Peptide Knowledge Center

What are the obstacles to the development of peptide drugs

Peptide drugs generally refer to short peptides of 2-50 amino acids, even longer than protein drugs. Although peptides are between small molecule drugs and biomacromolecule drugs in terms of size, ease of synthesis, selectivity, and activity, the space occupied by peptide drugs is still very limited. Peptide drugs only account for 5% of the entire drug sales, and more than half of them are insulin analogs (it is barely enough to count insulin as a peptide itself, 51 amino acids), and the rest are mainly GLP analogs and Teva's MS drug glatiramer. Therefore, peptide drugs lag far behind the other two major drugs in terms of market share and mechanism diversification.


Although peptides are more active and selective than small molecules, have no drug interactions (because they are not metabolized by the liver), have lower production costs than large molecules, are simple to develop, and have no immunogenicity, they also have fatal flaws, the most important being excessive Membrane and metabolic stability are poor. Stability can be solved by introducing unnatural amino acids, beta amino acids, side chain modifications, blocking hydrolysis sites, forming rigid macrocycles, etc., but membrane passing is an important technical obstacle. For cell surface target peptides, agonists are also the main ones. Because antagonists need to compete with endogenous ligands, the dosage is higher and injection is inconvenient. The vast majority of drug targets require inhibitors.

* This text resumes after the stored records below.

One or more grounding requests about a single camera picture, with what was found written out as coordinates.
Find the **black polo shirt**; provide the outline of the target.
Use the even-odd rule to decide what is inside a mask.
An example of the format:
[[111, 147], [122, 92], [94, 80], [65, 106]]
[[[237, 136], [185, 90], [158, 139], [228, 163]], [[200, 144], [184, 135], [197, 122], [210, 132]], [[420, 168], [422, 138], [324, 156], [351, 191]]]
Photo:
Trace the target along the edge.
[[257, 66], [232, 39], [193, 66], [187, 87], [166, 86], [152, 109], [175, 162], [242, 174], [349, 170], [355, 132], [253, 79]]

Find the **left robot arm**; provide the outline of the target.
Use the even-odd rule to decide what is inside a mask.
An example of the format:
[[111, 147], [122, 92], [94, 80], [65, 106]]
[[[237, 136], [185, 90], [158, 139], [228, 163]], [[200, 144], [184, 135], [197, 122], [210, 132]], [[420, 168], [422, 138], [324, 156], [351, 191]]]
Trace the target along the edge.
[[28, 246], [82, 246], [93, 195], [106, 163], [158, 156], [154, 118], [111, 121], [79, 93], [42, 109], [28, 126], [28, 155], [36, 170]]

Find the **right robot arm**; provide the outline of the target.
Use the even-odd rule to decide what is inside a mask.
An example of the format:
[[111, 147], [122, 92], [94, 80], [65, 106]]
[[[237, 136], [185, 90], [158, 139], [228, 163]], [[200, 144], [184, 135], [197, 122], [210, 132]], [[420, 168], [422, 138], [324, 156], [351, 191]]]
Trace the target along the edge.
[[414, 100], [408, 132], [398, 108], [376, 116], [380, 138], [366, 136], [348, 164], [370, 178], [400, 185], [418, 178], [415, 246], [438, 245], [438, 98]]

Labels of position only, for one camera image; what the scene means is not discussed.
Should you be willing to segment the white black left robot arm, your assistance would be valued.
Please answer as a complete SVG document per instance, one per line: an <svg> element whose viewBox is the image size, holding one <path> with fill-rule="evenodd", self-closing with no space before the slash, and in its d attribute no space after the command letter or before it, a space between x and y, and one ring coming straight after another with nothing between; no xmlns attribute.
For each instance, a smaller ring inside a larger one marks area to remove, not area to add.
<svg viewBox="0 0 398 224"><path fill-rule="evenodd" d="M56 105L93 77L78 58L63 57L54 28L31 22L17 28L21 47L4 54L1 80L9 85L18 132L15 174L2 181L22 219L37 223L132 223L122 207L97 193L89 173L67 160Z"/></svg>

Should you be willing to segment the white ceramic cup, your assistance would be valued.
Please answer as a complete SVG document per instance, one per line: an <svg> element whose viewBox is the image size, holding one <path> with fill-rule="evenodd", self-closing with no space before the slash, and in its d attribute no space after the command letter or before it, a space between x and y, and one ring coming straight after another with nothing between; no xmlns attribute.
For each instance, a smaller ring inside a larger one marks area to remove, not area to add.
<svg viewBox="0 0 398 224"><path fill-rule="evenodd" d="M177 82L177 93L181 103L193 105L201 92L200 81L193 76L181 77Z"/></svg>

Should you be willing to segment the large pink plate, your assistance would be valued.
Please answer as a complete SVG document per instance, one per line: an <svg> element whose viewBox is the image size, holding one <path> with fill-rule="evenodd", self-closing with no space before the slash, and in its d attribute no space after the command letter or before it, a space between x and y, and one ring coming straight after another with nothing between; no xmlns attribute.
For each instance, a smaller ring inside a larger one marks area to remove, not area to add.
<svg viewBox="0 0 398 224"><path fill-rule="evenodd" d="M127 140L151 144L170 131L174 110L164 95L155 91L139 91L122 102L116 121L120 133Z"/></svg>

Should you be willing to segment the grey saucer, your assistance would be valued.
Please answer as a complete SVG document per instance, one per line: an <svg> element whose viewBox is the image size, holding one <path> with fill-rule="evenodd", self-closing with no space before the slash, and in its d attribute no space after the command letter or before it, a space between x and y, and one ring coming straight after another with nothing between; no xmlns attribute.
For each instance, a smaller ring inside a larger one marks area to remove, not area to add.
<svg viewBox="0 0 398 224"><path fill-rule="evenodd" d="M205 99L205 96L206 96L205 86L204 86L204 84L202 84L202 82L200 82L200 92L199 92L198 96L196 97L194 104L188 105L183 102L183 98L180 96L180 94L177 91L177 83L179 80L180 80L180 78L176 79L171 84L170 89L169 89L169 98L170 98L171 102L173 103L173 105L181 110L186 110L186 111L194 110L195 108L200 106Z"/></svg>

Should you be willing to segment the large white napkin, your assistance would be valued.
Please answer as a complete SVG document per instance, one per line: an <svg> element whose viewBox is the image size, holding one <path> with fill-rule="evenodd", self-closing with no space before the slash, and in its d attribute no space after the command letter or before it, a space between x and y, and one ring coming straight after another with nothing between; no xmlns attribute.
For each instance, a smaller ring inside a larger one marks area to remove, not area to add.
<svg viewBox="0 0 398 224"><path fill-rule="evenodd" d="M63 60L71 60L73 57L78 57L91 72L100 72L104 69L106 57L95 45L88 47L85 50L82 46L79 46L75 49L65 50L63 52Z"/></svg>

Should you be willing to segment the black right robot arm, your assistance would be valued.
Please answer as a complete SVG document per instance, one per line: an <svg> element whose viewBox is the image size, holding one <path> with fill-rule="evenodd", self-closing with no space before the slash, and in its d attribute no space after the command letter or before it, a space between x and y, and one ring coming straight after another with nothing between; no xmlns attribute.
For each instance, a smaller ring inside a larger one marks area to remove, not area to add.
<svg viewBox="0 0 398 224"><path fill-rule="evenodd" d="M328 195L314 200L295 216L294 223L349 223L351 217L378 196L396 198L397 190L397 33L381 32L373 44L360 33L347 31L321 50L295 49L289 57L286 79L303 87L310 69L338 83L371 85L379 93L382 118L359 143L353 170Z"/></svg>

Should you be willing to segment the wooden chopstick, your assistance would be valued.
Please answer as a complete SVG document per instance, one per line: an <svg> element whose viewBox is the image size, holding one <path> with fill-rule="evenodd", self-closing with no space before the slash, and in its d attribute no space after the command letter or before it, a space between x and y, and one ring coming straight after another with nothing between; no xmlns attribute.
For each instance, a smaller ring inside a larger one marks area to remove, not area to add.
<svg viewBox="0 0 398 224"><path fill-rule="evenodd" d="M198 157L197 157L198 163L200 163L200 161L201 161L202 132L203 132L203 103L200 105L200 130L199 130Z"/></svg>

These technical obstacles may limit the wide application of peptide technology in modern drug discovery. Early peptide drugs mainly modified natural hormones (agonists) such as insulin and GLP-1. When natural products were popular, some natural peptide products such as vancomycin and cyclosporine were also found. There are many polypeptide toxins in snake venom. The lead of antihypertensive drug ACE inhibitor and GLP agonist exenatide are all derived from snake venom polypeptide. Now these two discovery modes are no longer mainstream, so these advantages of peptides can't be brought into play. In addition, it is not easy to transform these precursors into drugs.


Now that omics and high-throughput screening are the mainstream, peptides mainly join the mainstream new drug discovery with two entry points. The first is peptidomics, which mainly uses mass spectrometry and informatics techniques to find active peptide leads. The second is a large library of encoded peptide compounds. This second technology is the main direction of future peptide drug research. Now DNA coding combinatorial chemistry is becoming an important lead discovery technology, and coding peptide synthesis technology is actually earlier. One technique is to link the mRNA and the polypeptide encoded by the mRNA through chemical fragments. This technology can synthesize a library of hundreds of billions of peptide compounds, and then find the active lead through affinity screening, and finally rely on the combined mRNA to reverse translation into DNA and then PCR to indirectly identify the peptide sequence. The newer technology can incorporate unnatural amino acids and directly form a ring to increase the probability of discovery of high-quality leads.


There are currently 56 peptide drugs on the market, and nearly 200 peptide drugs in clinical research. With the increase of so-called nondruggable* small molecules with insufficient activity and the inability of large molecules to reach their targets, peptides may fill the gap between small molecules and biological macromolecules because of their structural diversity and complementarity with proteins (itself polypeptides). Peptide-encoding compound library can find almost any target high-activity ligand (no more than 10 amino acids), and screening technology based on binding capacity is becoming more and more mature, so peptides may enter modern new drug discovery in a brand-new attitude (not only Hormonal modification or natural product screening). Of course, the transmembrane sex is an important obstacle. To solve this problem, one is the need to further study the structure-activity relationship between chemical modification and membrane penetration, and the other is the need to invent more sensitive and accurate membrane penetration testing techniques. As long as there is enough motivation, these technical problems can be solved.